Providence-owned facilities are expected to meet certain clinical and quality metrics, and those goals are set out in a clear framework. But how administrators get there is up to them. 

In taking over distressed assets, PACS works with the new administrator to understand where a given facility needs to improve and how it might get there. Yet Murray said leaders above the regional level try to stay out of the fray.

“The metrics are readily available and shared amongst our affiliates so that they can benchmark themselves and understand how they benchmark themselves against their peers, and not just our peers within our company, but also local as well as national metrics,” Murray said. “But we try to empower the administrator to make as many decisions locally as they can. The moment we try to take decisions away from the administrator is the moment we start to see things change and not for the better.”

One tool Providence Group hopes to bring to its affiliates is a more robust care continuum. As with other management decisions, determining home care and hospice partners falls to local managers. Dashboards allow some visibility into how well those partnerships are working and whether patients who need step down care get what they truly need.

But a more aligned strategy might be possible through ancillaries, which Providence currently does not own or manage.

“It is something that Providence Group is contemplating: Are there opportunities on the ancillary side to provide additional support?” Murray said. “We feel very strongly that we are as good as any provider out there in our space in doing what we do. So the idea of bringing verticals within Providence Group and bringing that same level of expertise and commitment to excellence in those verticals, … would [give us] as much touch on that patient post-acute as we can get.” 

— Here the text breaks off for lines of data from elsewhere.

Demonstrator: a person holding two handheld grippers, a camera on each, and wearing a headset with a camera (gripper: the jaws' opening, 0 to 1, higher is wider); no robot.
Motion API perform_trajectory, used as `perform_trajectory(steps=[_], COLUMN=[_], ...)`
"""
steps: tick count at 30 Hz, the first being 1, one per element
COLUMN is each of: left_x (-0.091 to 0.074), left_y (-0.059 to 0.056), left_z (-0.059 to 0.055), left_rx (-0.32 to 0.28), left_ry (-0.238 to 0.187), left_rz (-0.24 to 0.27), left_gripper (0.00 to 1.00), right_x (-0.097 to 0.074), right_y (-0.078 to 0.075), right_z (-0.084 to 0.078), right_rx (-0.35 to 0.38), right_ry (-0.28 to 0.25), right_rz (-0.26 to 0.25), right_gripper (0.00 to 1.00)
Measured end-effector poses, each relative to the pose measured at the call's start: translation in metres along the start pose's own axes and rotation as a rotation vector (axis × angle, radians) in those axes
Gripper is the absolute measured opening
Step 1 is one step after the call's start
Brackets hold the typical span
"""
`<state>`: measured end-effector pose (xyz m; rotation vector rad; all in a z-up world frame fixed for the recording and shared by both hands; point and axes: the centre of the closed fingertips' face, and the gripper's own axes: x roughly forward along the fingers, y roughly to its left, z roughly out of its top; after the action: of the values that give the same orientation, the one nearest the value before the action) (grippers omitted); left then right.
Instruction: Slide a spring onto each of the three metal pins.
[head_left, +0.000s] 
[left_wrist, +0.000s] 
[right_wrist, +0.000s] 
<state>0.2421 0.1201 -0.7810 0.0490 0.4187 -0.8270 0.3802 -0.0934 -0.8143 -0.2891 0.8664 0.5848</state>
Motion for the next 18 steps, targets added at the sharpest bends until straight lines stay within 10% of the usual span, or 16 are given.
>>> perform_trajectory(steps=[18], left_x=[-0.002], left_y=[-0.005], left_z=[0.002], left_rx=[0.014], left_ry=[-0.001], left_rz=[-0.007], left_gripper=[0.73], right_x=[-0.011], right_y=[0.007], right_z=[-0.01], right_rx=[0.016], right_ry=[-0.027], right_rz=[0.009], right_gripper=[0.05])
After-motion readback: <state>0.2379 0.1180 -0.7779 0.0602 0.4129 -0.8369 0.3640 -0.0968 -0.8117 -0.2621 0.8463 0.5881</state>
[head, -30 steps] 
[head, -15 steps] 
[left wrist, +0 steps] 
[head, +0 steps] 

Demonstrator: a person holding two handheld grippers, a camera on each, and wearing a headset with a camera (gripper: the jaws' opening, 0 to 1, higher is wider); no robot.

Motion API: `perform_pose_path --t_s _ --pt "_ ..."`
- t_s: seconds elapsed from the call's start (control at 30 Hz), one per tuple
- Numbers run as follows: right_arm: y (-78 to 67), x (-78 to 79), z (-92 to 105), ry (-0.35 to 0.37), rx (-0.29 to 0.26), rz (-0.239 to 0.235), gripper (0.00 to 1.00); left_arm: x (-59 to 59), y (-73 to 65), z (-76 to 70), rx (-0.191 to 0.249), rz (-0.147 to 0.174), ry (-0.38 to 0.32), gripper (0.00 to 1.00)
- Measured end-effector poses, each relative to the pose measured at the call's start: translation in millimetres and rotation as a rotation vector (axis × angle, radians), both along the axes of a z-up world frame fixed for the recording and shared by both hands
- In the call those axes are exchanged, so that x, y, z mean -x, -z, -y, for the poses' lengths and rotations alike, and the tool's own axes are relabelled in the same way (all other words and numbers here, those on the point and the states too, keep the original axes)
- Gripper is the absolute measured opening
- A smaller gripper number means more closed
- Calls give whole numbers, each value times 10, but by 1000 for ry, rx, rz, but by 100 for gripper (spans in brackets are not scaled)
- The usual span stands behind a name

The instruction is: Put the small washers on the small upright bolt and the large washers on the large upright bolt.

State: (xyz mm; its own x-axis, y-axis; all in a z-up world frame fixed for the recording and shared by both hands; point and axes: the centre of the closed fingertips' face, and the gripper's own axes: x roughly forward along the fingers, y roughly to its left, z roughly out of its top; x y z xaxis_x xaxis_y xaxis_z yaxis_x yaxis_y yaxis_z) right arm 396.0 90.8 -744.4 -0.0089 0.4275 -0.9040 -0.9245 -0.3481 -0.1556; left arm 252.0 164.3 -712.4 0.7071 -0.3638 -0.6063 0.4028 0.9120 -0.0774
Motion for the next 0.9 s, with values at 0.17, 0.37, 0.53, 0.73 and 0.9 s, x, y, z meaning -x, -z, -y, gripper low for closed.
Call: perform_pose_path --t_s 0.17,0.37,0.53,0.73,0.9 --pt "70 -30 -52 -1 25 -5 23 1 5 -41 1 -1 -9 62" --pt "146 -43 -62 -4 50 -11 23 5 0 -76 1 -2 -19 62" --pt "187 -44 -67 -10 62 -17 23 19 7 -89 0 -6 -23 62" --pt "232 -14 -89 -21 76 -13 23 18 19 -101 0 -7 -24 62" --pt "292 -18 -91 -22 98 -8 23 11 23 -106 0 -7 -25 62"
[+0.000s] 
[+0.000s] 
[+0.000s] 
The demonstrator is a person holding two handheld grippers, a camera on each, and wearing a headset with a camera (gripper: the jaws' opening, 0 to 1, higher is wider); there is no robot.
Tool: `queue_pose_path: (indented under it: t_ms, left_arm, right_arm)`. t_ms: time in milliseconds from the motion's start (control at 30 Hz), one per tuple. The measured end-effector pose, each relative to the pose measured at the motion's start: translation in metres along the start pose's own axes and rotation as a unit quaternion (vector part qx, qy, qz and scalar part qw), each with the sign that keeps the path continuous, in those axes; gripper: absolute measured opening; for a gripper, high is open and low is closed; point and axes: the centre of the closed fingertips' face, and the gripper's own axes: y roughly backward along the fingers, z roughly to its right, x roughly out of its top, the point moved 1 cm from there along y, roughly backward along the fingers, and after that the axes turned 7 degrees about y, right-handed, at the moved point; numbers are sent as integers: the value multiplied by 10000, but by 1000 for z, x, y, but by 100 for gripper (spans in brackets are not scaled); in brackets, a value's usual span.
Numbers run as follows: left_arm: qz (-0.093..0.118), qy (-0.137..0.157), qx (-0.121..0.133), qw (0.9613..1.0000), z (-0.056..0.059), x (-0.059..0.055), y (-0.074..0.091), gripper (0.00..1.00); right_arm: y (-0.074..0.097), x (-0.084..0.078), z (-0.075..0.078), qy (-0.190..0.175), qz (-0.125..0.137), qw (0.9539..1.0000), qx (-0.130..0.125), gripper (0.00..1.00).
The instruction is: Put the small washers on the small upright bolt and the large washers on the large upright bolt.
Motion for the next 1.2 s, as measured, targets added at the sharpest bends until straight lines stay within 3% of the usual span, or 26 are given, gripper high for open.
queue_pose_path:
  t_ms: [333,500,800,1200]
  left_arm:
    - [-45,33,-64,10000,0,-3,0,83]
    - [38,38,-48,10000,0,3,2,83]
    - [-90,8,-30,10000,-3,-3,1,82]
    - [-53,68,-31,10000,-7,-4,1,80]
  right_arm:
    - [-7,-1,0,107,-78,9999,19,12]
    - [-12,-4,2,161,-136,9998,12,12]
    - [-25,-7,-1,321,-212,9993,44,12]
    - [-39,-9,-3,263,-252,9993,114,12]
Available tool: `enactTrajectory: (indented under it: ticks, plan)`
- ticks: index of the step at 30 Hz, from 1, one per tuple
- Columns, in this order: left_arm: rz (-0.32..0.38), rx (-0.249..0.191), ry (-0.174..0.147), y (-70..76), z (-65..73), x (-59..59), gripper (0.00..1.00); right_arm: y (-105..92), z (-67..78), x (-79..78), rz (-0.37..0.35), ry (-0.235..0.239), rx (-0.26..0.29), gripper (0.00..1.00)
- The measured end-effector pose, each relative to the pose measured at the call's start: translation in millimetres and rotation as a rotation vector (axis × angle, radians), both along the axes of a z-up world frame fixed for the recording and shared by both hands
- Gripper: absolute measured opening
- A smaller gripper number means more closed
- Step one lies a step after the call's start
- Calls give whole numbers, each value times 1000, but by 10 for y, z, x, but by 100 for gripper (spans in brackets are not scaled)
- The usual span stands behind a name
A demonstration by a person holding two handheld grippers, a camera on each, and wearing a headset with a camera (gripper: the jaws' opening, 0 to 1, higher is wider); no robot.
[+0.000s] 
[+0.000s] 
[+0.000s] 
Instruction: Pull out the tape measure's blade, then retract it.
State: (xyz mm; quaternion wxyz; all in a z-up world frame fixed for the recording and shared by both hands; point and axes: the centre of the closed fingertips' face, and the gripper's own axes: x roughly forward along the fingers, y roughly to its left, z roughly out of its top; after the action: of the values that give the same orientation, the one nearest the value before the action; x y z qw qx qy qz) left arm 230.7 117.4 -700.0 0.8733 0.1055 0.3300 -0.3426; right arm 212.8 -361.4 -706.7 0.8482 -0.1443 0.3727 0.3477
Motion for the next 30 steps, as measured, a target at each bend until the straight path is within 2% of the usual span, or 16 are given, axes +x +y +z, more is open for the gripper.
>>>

But again, Murray insisted, the decision to use those ancillary, co-owned partners would be left to in-building leaders.

“When you lose your identity, when you lose your culture, when you lose your operating model that made you successful, you’re too big,” he said. “We’re not interested in trying to become the largest provider in the country. We’re interested in looking at opportunities where we can provide that new life. As we continue to successfully do that, we will let the numbers take care of themselves.”